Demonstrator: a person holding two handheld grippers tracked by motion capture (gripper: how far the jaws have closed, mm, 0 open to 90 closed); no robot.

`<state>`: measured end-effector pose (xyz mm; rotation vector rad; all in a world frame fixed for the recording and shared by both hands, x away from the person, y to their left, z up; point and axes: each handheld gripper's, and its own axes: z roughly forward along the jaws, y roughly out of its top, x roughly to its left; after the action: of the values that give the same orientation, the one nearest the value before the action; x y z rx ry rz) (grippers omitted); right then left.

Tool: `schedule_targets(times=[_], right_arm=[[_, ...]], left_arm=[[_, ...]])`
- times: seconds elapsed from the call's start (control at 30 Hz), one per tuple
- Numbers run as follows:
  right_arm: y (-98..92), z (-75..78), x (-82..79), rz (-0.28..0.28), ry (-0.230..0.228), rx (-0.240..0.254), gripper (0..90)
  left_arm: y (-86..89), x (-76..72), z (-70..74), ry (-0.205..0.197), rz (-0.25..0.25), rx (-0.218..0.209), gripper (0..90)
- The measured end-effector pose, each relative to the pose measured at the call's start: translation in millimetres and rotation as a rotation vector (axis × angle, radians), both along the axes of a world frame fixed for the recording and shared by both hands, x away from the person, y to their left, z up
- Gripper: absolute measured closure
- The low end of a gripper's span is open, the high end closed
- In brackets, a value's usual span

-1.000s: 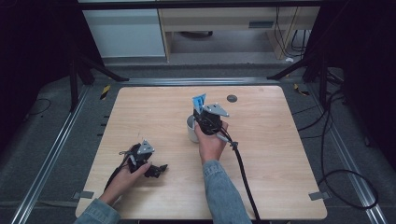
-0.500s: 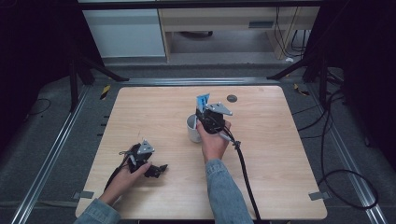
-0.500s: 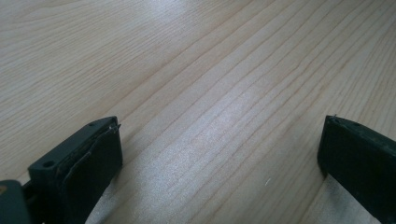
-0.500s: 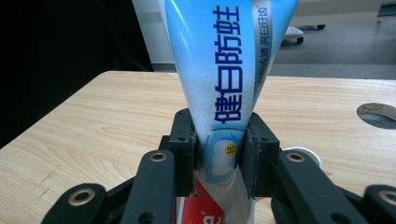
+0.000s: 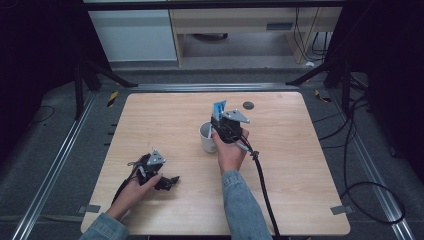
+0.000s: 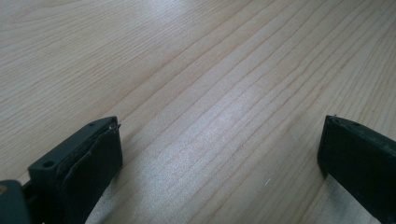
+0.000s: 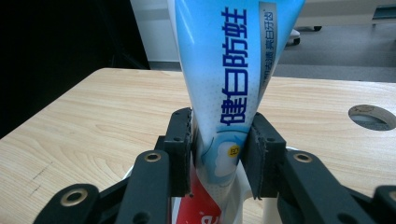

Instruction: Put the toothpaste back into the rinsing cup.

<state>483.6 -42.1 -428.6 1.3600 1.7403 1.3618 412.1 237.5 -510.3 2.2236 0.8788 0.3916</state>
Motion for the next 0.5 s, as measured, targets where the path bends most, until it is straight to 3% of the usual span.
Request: schedule_targets(times=[0.5], right_arm=[[0.1, 2.3, -0.3, -0.009, -0.014, -0.054, 60.7]], left_arm=[[0.0, 0.0, 0.0, 0.0, 0.0, 0.0, 0.0]])
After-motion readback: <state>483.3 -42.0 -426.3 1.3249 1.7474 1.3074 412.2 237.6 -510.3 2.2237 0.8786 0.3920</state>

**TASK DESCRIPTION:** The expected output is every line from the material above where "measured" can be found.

**EXPECTED OUTPUT:**
`<state>`: measured end-effector pose (xyz mm; rotation vector rad; all in a world frame fixed for the recording and shared by both hands, x away from the person, y to their left, z up; point and axes: each handheld gripper's, and its own axes: z roughly forward along the jaws, y roughly out of its top, x roughly to its left; after the action: of the values that give the same orientation, the one nearest the value before the action; x y z rx ry rz) (grippers omitted); right then left.
- The measured end-effector pose, each relative to the pose measured at the call's start: translation in millimetres and rotation as a rotation vector (axis × angle, radians), both along the axes of a world frame fixed for the recording and shared by both hands, x away from the person, y to their left, z up
- Gripper: absolute measured closure
Motion for the next 0.5 s, as measured, targets where the path bends most, until it is straight to 3% of the usual span.

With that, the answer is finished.